Friday, February 29, 2008

Importance of understanding business and sales issues; dynamc languages

I tend to view work from a consultant's point of view, but this also probably applies to you if you work for a company: while staying on top of a few technologies is obviously important (I find that the combination of Ruby, Ruby on Rails, Java, and Common Lisp covers most of what I need to get just about any job done using tools that are at least reasonably appropriate), success in any information processing career requires more than just technical savvy:

What is much more difficult, but in some ways more fun and rewarding, is the effort to learn as much as possible about the business and sales processes relevant to each project. Ultimately, most software is written and maintained to meet business and sales goals, so it pays to understand non-IT related issues as well as technical IT issues.
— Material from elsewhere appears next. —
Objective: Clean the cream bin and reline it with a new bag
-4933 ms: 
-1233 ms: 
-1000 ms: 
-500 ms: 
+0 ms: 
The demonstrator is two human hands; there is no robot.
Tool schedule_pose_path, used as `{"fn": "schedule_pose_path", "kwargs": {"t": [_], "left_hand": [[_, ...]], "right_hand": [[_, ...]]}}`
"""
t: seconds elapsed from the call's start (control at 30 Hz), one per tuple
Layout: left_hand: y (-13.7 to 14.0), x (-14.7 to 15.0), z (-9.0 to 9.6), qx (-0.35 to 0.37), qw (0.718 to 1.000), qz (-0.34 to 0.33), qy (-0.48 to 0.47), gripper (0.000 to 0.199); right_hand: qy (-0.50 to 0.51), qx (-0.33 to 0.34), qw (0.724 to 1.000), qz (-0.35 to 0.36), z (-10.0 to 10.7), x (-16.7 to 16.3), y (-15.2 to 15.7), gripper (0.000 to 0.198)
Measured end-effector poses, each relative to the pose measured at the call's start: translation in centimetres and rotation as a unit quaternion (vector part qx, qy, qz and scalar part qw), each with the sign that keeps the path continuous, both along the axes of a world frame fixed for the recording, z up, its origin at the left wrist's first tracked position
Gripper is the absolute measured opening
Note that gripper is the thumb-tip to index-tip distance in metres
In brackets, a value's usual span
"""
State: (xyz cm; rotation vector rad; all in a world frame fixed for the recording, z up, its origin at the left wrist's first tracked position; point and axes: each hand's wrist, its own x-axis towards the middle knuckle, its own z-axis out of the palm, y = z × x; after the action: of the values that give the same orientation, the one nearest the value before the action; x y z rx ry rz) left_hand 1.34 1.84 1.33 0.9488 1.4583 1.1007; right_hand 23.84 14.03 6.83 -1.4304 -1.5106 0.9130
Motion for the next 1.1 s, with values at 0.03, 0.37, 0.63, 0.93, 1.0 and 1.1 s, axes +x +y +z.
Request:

One reason that I like to use Ruby is that the language is so concise and terse, that I can spend more time thinking about the larger issues of problems that I am trying to solve - the technical aspects of writing code are diminished.

Saturday, February 23, 2008

Ruby client code for accessing OpenCalais and Metaweb/Freebase web services

I wrote a Ruby API for accessing OpenCalais this morning. OpenCalais processes text and extracts semantic information.

On a slightly related subject: I have enjoyed experimenting with the Python Metaweb APIs in the last year, and I just wrote about in my AI blog about Christopher Eppstein's new ActiveRecord like API for accessing structured data in Freebase.

Thursday, February 21, 2008

Heavy weight Javascript client applications vs. lighter weight AJAX

I experimented with Mjt last year: Mjt is a client side template system: Javascript is used to merge data from JSON web service calls with templates to generate HTML - all in the browser (except for data fetched from a server). Mjt looks solid and has been fairy widely used; an alternative client side framework is Sun's experimental (not for production use!) Lively Kernel project. If you have not played with Lively Kernal, give it at least a one minute try - it uses the Morphic GUI framework, so if you have used Squeak, it will seem familiar.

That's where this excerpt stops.